# What to work on
Reproduce the listing that follows, line for line.
◆ ◆ ◆ ◆
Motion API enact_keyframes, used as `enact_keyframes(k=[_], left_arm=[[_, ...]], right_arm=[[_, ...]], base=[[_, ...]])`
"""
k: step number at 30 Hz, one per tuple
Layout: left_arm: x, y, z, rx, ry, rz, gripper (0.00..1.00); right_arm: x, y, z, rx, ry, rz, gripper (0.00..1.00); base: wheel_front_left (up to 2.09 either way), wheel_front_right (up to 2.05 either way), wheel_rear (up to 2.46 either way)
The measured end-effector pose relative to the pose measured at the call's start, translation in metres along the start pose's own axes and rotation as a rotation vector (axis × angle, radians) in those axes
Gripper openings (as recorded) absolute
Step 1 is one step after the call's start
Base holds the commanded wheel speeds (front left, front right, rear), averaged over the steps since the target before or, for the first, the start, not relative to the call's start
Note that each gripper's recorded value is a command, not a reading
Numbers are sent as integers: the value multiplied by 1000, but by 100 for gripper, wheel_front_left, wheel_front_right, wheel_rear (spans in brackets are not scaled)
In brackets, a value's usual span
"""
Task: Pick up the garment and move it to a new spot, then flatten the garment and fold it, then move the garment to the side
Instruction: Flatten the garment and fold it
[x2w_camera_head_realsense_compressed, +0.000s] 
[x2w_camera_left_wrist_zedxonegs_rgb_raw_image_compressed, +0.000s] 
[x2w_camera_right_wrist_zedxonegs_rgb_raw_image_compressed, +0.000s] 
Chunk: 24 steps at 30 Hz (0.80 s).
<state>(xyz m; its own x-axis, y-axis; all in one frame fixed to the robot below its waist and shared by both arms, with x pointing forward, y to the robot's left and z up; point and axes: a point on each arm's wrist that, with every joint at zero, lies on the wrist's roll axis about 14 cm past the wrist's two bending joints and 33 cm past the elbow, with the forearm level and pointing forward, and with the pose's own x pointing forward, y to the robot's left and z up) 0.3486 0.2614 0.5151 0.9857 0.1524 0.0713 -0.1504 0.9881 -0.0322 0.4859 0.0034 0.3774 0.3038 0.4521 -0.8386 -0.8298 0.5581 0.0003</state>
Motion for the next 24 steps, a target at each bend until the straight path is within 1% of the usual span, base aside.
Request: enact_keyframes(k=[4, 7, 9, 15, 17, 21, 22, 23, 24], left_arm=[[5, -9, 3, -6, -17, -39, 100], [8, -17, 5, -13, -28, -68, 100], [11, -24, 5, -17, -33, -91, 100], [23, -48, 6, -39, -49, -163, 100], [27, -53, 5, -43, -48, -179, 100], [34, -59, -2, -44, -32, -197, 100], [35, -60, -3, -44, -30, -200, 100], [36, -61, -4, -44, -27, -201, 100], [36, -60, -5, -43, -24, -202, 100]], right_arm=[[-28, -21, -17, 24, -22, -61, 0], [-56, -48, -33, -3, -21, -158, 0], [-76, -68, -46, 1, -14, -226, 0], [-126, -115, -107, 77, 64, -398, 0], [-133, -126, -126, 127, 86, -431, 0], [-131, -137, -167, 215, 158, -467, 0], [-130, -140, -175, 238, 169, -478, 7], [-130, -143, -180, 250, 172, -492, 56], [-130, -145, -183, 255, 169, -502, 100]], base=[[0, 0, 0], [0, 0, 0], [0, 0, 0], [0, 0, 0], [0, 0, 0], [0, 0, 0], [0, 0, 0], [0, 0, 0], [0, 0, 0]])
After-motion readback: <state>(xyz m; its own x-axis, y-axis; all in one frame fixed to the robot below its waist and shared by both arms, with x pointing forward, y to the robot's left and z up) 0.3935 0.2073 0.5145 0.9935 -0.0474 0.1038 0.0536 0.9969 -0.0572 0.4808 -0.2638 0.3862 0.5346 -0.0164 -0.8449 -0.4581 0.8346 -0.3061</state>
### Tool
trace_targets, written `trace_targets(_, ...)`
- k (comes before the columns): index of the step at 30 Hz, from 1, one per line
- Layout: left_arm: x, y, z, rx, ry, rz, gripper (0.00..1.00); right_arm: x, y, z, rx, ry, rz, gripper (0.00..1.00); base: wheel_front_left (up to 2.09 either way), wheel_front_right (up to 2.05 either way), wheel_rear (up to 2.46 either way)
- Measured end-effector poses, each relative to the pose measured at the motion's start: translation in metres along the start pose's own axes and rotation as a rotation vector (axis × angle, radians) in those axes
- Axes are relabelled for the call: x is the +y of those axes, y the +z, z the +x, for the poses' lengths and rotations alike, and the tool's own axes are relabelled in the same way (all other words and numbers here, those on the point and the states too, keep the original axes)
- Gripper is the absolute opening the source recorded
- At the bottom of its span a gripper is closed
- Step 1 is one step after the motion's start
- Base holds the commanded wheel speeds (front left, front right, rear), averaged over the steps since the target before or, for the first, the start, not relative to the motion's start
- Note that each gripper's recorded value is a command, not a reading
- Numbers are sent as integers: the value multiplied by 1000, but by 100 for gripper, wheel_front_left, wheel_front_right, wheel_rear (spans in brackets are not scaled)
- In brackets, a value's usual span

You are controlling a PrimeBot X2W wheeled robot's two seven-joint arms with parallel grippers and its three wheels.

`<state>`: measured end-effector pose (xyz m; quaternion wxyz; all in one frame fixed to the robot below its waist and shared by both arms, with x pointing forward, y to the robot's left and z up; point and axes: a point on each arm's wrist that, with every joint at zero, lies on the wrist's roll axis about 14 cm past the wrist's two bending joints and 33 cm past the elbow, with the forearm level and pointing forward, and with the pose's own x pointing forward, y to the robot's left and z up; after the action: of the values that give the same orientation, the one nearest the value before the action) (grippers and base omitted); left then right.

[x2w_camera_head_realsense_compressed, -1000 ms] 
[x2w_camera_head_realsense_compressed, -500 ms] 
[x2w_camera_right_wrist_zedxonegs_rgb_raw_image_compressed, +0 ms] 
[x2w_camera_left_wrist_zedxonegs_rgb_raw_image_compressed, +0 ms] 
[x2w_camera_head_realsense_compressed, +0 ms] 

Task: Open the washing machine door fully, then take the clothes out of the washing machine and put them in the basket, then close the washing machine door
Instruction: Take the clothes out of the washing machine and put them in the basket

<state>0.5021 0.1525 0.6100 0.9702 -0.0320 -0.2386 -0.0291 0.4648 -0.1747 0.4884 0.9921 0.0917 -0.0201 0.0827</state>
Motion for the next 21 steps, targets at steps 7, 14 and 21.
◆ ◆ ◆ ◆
# Task answer
Motion API enact_keyframes, used as `enact_keyframes(k=[_], left_arm=[[_, ...]], right_arm=[[_, ...]], base=[[_, ...]])`
"""
k: step number at 30 Hz, one per tuple
Layout: left_arm: x, y, z, rx, ry, rz, gripper (0.00..1.00); right_arm: x, y, z, rx, ry, rz, gripper (0.00..1.00); base: wheel_front_left (up to 2.09 either way), wheel_front_right (up to 2.05 either way), wheel_rear (up to 2.46 either way)
The measured end-effector pose relative to the pose measured at the call's start, translation in metres along the start pose's own axes and rotation as a rotation vector (axis × angle, radians) in those axes
Gripper openings (as recorded) absolute
Step 1 is one step after the call's start
Base holds the commanded wheel speeds (front left, front right, rear), averaged over the steps since the target before or, for the first, the start, not relative to the call's start
Note that each gripper's recorded value is a command, not a reading
Numbers are sent as integers: the value multiplied by 1000, but by 100 for gripper, wheel_front_left, wheel_front_right, wheel_rear (spans in brackets are not scaled)
In brackets, a value's usual span
"""
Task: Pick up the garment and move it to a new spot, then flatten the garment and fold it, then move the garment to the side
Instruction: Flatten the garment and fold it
[x2w_camera_head_realsense_compressed, +0.000s] 
[x2w_camera_left_wrist_zedxonegs_rgb_raw_image_compressed, +0.000s] 
[x2w_camera_right_wrist_zedxonegs_rgb_raw_image_compressed, +0.000s] 
Chunk: 24 steps at 30 Hz (0.80 s).
<state>(xyz m; its own x-axis, y-axis; all in one frame fixed to the robot below its waist and shared by both arms, with x pointing forward, y to the robot's left and z up; point and axes: a point on each arm's wrist that, with every joint at zero, lies on the wrist's roll axis about 14 cm past the wrist's two bending joints and 33 cm past the elbow, with the forearm level and pointing forward, and with the pose's own x pointing forward, y to the robot's left and z up) 0.3486 0.2614 0.5151 0.9857 0.1524 0.0713 -0.1504 0.9881 -0.0322 0.4859 0.0034 0.3774 0.3038 0.4521 -0.8386 -0.8298 0.5581 0.0003</state>
Motion for the next 24 steps, a target at each bend until the straight path is within 1% of the usual span, base aside.
Request: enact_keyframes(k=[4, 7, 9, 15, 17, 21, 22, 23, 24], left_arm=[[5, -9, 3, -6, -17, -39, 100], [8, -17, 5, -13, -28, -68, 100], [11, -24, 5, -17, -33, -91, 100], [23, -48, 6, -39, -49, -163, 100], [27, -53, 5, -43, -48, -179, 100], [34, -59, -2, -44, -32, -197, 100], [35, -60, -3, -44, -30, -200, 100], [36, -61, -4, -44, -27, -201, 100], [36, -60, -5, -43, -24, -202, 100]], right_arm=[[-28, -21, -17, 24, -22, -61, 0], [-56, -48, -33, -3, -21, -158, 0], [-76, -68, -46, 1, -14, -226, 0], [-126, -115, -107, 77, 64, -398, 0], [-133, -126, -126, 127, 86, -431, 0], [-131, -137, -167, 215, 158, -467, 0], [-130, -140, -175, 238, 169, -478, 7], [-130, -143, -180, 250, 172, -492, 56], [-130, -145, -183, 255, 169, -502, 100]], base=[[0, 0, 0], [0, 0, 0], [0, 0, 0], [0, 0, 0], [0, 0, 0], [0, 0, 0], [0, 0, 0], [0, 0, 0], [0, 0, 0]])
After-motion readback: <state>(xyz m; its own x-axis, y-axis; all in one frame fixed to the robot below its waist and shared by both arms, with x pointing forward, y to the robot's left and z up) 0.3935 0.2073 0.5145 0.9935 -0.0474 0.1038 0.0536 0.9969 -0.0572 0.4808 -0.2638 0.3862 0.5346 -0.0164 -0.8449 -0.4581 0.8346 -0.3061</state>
### Tool
trace_targets, written `trace_targets(_, ...)`
- k (comes before the columns): index of the step at 30 Hz, from 1, one per line
- Layout: left_arm: x, y, z, rx, ry, rz, gripper (0.00..1.00); right_arm: x, y, z, rx, ry, rz, gripper (0.00..1.00); base: wheel_front_left (up to 2.09 either way), wheel_front_right (up to 2.05 either way), wheel_rear (up to 2.46 either way)
- Measured end-effector poses, each relative to the pose measured at the motion's start: translation in metres along the start pose's own axes and rotation as a rotation vector (axis × angle, radians) in those axes
- Axes are relabelled for the call: x is the +y of those axes, y the +z, z the +x, for the poses' lengths and rotations alike, and the tool's own axes are relabelled in the same way (all other words and numbers here, those on the point and the states too, keep the original axes)
- Gripper is the absolute opening the source recorded
- At the bottom of its span a gripper is closed
- Step 1 is one step after the motion's start
- Base holds the commanded wheel speeds (front left, front right, rear), averaged over the steps since the target before or, for the first, the start, not relative to the motion's start
- Note that each gripper's recorded value is a command, not a reading
- Numbers are sent as integers: the value multiplied by 1000, but by 100 for gripper, wheel_front_left, wheel_front_right, wheel_rear (spans in brackets are not scaled)
- In brackets, a value's usual span

You are controlling a PrimeBot X2W wheeled robot's two seven-joint arms with parallel grippers and its three wheels.

`<state>`: measured end-effector pose (xyz m; quaternion wxyz; all in one frame fixed to the robot below its waist and shared by both arms, with x pointing forward, y to the robot's left and z up; point and axes: a point on each arm's wrist that, with every joint at zero, lies on the wrist's roll axis about 14 cm past the wrist's two bending joints and 33 cm past the elbow, with the forearm level and pointing forward, and with the pose's own x pointing forward, y to the robot's left and z up; after the action: of the values that give the same orientation, the one nearest the value before the action) (grippers and base omitted); left then right.

[x2w_camera_head_realsense_compressed, -1000 ms] 
[x2w_camera_head_realsense_compressed, -500 ms] 
[x2w_camera_right_wrist_zedxonegs_rgb_raw_image_compressed, +0 ms] 
[x2w_camera_left_wrist_zedxonegs_rgb_raw_image_compressed, +0 ms] 
[x2w_camera_head_realsense_compressed, +0 ms] 

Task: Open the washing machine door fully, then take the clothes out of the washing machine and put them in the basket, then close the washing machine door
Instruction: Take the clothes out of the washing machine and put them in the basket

<state>0.5021 0.1525 0.6100 0.9702 -0.0320 -0.2386 -0.0291 0.4648 -0.1747 0.4884 0.9921 0.0917 -0.0201 0.0827</state>
Motion for the next 21 steps, targets at steps 7, 14 and 21.

No part of the exercise remains unanswered.